Let’s put aside this idea of Messiah for a moment when we consider that Jesus just said that he’s going to die. Peter’s Rabbi, teacher…friend, has just said that he’s going to die. I think about people I have known in my life that have meant so much to me, and know that I have not handled the news of their death very well. I know there was crying and denial and frustration at the thought and the fact that this is the reality of their and my future. Jesus chose Peter. I know it’s different now to think about what it was like to be one of his disciples, but he was chosen. That relationship had to have been so incredible and complicated. I don’t know how I would have handled the news of his death either.

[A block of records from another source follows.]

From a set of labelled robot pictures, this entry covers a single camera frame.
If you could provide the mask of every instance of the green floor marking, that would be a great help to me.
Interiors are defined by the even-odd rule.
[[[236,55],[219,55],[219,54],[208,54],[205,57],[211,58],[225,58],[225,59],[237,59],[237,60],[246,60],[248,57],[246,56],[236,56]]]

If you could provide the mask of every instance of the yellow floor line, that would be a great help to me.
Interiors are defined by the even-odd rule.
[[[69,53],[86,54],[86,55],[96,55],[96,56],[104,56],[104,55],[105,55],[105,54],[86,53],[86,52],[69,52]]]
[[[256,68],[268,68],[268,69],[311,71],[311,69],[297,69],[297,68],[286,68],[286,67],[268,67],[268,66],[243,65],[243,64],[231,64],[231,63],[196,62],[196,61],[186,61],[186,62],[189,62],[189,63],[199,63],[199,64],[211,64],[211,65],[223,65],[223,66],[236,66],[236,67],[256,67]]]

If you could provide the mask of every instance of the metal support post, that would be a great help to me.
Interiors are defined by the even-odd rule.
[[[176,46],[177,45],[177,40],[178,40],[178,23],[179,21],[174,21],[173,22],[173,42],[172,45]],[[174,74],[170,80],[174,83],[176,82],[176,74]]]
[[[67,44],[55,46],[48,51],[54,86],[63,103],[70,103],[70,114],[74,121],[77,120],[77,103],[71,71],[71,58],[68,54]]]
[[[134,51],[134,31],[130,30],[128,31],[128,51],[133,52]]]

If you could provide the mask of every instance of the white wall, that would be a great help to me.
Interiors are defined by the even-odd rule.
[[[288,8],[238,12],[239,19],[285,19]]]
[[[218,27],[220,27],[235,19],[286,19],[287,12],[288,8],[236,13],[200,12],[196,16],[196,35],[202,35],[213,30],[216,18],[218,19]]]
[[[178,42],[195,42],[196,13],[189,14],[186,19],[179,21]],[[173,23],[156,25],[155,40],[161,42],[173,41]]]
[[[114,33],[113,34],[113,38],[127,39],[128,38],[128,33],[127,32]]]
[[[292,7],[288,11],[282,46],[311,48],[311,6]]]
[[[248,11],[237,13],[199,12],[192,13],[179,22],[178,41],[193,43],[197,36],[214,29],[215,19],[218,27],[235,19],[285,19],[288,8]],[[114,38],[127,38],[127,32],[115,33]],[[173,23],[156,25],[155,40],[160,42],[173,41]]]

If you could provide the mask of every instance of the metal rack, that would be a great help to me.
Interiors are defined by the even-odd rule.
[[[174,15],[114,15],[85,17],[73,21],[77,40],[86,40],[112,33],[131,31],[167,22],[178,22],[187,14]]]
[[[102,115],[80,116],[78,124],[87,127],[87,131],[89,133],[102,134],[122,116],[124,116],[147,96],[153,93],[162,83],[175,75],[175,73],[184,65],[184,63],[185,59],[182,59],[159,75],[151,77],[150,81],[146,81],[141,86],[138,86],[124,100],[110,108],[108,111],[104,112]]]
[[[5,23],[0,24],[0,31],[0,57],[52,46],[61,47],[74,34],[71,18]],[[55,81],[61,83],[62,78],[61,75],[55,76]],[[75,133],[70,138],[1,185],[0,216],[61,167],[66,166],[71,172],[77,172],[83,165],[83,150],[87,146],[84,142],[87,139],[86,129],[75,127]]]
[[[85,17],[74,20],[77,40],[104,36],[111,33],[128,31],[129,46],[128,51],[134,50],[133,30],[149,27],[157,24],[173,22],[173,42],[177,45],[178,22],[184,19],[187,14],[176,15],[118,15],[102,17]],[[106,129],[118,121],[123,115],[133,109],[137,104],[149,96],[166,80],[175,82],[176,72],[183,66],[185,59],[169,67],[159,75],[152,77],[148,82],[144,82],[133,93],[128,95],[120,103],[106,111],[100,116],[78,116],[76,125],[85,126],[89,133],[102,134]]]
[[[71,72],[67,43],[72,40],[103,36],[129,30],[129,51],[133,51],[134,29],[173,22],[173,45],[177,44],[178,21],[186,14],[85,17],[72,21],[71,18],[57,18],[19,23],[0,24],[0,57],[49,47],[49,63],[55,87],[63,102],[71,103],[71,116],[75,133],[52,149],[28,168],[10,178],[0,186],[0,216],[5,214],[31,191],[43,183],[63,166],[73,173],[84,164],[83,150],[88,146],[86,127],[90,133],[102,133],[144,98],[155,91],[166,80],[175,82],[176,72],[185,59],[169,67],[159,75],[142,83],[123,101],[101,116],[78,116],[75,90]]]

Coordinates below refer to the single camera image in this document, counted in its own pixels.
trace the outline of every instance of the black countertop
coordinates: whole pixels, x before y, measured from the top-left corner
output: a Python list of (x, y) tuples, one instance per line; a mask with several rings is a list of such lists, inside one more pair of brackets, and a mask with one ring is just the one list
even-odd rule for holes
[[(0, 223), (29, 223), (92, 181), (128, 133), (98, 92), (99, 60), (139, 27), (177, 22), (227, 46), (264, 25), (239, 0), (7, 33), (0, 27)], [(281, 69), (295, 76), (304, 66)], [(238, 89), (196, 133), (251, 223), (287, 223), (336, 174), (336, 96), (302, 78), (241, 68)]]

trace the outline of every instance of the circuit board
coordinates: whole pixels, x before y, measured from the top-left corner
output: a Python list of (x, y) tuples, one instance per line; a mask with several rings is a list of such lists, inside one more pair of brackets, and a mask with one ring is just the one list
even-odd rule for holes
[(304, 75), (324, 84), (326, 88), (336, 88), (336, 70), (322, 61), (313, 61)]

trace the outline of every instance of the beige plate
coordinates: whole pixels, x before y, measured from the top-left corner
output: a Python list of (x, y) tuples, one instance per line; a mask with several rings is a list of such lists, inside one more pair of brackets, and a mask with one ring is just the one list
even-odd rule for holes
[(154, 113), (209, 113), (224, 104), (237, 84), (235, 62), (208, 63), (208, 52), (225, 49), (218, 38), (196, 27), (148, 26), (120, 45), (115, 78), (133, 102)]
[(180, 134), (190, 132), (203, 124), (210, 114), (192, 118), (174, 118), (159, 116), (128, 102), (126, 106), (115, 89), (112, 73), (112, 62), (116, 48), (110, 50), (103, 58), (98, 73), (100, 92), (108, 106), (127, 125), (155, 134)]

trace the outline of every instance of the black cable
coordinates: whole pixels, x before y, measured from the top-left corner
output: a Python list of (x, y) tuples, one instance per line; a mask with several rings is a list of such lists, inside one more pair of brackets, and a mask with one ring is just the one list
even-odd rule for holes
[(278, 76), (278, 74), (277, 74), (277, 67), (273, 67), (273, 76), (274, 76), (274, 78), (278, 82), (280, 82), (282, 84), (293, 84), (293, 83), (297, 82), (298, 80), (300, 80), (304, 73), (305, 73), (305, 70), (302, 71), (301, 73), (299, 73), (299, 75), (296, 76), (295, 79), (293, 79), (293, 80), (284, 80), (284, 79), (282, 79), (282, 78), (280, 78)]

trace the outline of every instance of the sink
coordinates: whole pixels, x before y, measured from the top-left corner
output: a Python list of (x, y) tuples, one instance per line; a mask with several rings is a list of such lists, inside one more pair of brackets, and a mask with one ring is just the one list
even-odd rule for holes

We learn that Peter, and let’s not put it all on Peter, the rest of the disciples and the crowds have a lot to learn. Just like we do. There is more to Jesus than we understand. That following Jesus means following the healer, the teacher, the miracle worker, the teacher, and the Messiah who must suffer and die and after three days rise again. We have to take all of Jesus and try to understand what it means to follow and live out a life that embraces all of Jesus. Including a Jesus that at first is not kind to the Syrophoenician woman when they first meet as we talked about last week. The same Jesus that says you need to place the world second and me, God and the Holy Spirit first. The same Jesus that raises his friend Lazarus from the dead. The same Jesus that tells us we need to deny ourselves take up our cross and follow him. The same Jesus that died so that we might have life even if we don’t fully understand what that means.
Who do you say that I am? What a beautiful and complicated question. Theologian Diana Butler Bass released a book earlier this year called, “Freeing Jesus” in which she shares her personal story about 6 of many titles she has given Jesus over the years of her life. She has called him: Friend, Teacher, Savior, Lord, Way, and Presence. It is a question that helps us to shape our minds toward the divine and hopefully away from our own personal and often selfish desires and thoughts. It is a question that like for Diana Butler Bass changes throughout our lives depending on where we are in our faith. It is a question that we need to share with people so that they can hopefully begin to understand what it is that Jesus, the Messiah did for this whole world and for that person personally.
Finally it is a question that reminds us that we are all in need of a Messiah, a Savior. Someone who forgives us our sins. Who bears the burden of the cross, to suffer rejection, shame, and humiliation so that we can be freed from those things, and from the bondage of sin and death. It is a question that offers life, and life everlasting. Who do you say that I am? You are the one who makes all things possible and so much more. For that we give thanks and praise. Amen.